• Exercise details
Since the entries below must stay intact, return each one exactly.

(Stored data entries)
########
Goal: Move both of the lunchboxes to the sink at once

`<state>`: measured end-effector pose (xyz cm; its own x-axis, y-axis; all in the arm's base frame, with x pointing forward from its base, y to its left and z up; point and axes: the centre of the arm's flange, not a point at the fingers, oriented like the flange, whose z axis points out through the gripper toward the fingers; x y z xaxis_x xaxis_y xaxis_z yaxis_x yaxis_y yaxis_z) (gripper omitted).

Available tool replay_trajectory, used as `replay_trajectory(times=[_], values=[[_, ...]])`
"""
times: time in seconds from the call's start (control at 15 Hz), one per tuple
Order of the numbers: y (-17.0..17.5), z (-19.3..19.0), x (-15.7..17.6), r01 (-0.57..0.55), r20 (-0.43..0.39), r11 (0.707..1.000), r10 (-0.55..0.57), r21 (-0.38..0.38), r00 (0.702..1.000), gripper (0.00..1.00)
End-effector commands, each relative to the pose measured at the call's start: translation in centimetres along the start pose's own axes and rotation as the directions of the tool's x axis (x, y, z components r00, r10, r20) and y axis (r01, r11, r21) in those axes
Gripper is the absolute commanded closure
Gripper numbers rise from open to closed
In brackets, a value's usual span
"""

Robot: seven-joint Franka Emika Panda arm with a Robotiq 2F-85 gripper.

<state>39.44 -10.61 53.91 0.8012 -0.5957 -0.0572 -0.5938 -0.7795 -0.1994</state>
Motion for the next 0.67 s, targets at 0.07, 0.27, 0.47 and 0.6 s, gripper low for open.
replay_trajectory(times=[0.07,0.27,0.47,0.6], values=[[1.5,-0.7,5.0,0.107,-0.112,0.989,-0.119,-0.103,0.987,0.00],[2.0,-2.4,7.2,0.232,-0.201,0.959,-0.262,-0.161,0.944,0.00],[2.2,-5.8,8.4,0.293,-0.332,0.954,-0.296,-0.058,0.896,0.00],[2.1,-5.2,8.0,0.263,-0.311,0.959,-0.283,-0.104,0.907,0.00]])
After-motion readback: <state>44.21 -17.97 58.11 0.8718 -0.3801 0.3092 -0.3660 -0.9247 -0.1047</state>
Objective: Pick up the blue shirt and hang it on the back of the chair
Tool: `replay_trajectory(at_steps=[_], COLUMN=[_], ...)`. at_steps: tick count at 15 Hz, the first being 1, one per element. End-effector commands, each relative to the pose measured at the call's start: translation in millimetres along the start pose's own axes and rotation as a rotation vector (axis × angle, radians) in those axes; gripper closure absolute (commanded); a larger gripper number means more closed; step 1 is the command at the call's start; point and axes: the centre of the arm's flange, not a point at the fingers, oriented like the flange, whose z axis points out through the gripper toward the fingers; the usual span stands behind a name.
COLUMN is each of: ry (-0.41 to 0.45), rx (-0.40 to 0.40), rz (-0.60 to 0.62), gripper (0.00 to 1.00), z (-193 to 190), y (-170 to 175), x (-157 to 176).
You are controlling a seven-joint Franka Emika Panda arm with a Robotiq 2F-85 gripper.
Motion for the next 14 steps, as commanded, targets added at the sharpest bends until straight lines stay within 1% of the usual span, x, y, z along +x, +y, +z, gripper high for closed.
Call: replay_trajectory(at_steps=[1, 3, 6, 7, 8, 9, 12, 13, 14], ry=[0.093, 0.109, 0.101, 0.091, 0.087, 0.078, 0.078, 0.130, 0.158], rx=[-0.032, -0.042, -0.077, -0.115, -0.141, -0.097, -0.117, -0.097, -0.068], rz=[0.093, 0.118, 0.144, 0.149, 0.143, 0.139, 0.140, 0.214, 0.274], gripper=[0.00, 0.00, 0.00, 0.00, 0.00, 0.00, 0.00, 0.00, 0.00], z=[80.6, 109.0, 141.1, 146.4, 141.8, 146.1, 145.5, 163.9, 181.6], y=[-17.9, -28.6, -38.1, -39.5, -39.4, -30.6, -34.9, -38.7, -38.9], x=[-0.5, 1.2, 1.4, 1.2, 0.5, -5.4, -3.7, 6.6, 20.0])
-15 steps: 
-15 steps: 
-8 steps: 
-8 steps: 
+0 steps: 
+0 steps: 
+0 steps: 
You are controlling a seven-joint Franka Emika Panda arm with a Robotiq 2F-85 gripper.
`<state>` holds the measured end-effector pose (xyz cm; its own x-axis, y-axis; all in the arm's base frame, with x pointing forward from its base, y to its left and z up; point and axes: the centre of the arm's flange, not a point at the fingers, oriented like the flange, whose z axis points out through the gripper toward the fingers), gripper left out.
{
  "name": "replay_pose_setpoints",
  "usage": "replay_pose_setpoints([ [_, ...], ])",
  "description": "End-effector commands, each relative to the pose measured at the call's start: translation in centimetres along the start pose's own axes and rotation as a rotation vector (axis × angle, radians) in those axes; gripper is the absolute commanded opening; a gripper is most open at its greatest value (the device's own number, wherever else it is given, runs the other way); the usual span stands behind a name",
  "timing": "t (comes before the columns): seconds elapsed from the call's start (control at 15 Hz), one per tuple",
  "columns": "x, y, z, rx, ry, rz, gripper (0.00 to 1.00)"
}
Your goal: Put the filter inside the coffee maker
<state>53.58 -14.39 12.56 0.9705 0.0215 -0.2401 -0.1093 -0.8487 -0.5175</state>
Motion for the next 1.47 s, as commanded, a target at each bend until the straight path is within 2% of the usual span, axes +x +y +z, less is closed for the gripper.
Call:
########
• Solution to this exercise
Goal: Move both of the lunchboxes to the sink at once

`<state>`: measured end-effector pose (xyz cm; its own x-axis, y-axis; all in the arm's base frame, with x pointing forward from its base, y to its left and z up; point and axes: the centre of the arm's flange, not a point at the fingers, oriented like the flange, whose z axis points out through the gripper toward the fingers; x y z xaxis_x xaxis_y xaxis_z yaxis_x yaxis_y yaxis_z) (gripper omitted).

Available tool replay_trajectory, used as `replay_trajectory(times=[_], values=[[_, ...]])`
"""
times: time in seconds from the call's start (control at 15 Hz), one per tuple
Order of the numbers: y (-17.0..17.5), z (-19.3..19.0), x (-15.7..17.6), r01 (-0.57..0.55), r20 (-0.43..0.39), r11 (0.707..1.000), r10 (-0.55..0.57), r21 (-0.38..0.38), r00 (0.702..1.000), gripper (0.00..1.00)
End-effector commands, each relative to the pose measured at the call's start: translation in centimetres along the start pose's own axes and rotation as the directions of the tool's x axis (x, y, z components r00, r10, r20) and y axis (r01, r11, r21) in those axes
Gripper is the absolute commanded closure
Gripper numbers rise from open to closed
In brackets, a value's usual span
"""

Robot: seven-joint Franka Emika Panda arm with a Robotiq 2F-85 gripper.

<state>39.44 -10.61 53.91 0.8012 -0.5957 -0.0572 -0.5938 -0.7795 -0.1994</state>
Motion for the next 0.67 s, targets at 0.07, 0.27, 0.47 and 0.6 s, gripper low for open.
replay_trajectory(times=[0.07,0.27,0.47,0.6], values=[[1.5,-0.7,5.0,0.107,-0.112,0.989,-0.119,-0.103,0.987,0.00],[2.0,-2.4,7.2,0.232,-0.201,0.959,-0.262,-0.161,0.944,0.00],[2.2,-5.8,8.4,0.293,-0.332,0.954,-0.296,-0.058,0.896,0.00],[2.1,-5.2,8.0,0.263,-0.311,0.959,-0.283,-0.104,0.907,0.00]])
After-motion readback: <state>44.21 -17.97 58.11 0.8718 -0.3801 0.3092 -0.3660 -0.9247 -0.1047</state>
Objective: Pick up the blue shirt and hang it on the back of the chair
Tool: `replay_trajectory(at_steps=[_], COLUMN=[_], ...)`. at_steps: tick count at 15 Hz, the first being 1, one per element. End-effector commands, each relative to the pose measured at the call's start: translation in millimetres along the start pose's own axes and rotation as a rotation vector (axis × angle, radians) in those axes; gripper closure absolute (commanded); a larger gripper number means more closed; step 1 is the command at the call's start; point and axes: the centre of the arm's flange, not a point at the fingers, oriented like the flange, whose z axis points out through the gripper toward the fingers; the usual span stands behind a name.
COLUMN is each of: ry (-0.41 to 0.45), rx (-0.40 to 0.40), rz (-0.60 to 0.62), gripper (0.00 to 1.00), z (-193 to 190), y (-170 to 175), x (-157 to 176).
You are controlling a seven-joint Franka Emika Panda arm with a Robotiq 2F-85 gripper.
Motion for the next 14 steps, as commanded, targets added at the sharpest bends until straight lines stay within 1% of the usual span, x, y, z along +x, +y, +z, gripper high for closed.
Call: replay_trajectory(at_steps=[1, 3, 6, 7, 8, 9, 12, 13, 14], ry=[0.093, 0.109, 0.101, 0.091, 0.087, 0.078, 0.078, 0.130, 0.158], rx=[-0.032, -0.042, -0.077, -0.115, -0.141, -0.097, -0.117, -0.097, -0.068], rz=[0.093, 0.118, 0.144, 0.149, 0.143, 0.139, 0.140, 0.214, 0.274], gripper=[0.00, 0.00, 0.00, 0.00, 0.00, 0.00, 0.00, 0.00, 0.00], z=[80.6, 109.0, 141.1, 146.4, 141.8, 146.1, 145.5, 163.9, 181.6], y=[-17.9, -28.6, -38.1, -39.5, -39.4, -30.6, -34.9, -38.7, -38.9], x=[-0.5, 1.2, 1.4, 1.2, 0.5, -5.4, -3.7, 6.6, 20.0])
-15 steps: 
-15 steps: 
-8 steps: 
-8 steps: 
+0 steps: 
+0 steps: 
+0 steps: 
You are controlling a seven-joint Franka Emika Panda arm with a Robotiq 2F-85 gripper.
`<state>` holds the measured end-effector pose (xyz cm; its own x-axis, y-axis; all in the arm's base frame, with x pointing forward from its base, y to its left and z up; point and axes: the centre of the arm's flange, not a point at the fingers, oriented like the flange, whose z axis points out through the gripper toward the fingers), gripper left out.
{
  "name": "replay_pose_setpoints",
  "usage": "replay_pose_setpoints([ [_, ...], ])",
  "description": "End-effector commands, each relative to the pose measured at the call's start: translation in centimetres along the start pose's own axes and rotation as a rotation vector (axis × angle, radians) in those axes; gripper is the absolute commanded opening; a gripper is most open at its greatest value (the device's own number, wherever else it is given, runs the other way); the usual span stands behind a name",
  "timing": "t (comes before the columns): seconds elapsed from the call's start (control at 15 Hz), one per tuple",
  "columns": "x, y, z, rx, ry, rz, gripper (0.00 to 1.00)"
}
Your goal: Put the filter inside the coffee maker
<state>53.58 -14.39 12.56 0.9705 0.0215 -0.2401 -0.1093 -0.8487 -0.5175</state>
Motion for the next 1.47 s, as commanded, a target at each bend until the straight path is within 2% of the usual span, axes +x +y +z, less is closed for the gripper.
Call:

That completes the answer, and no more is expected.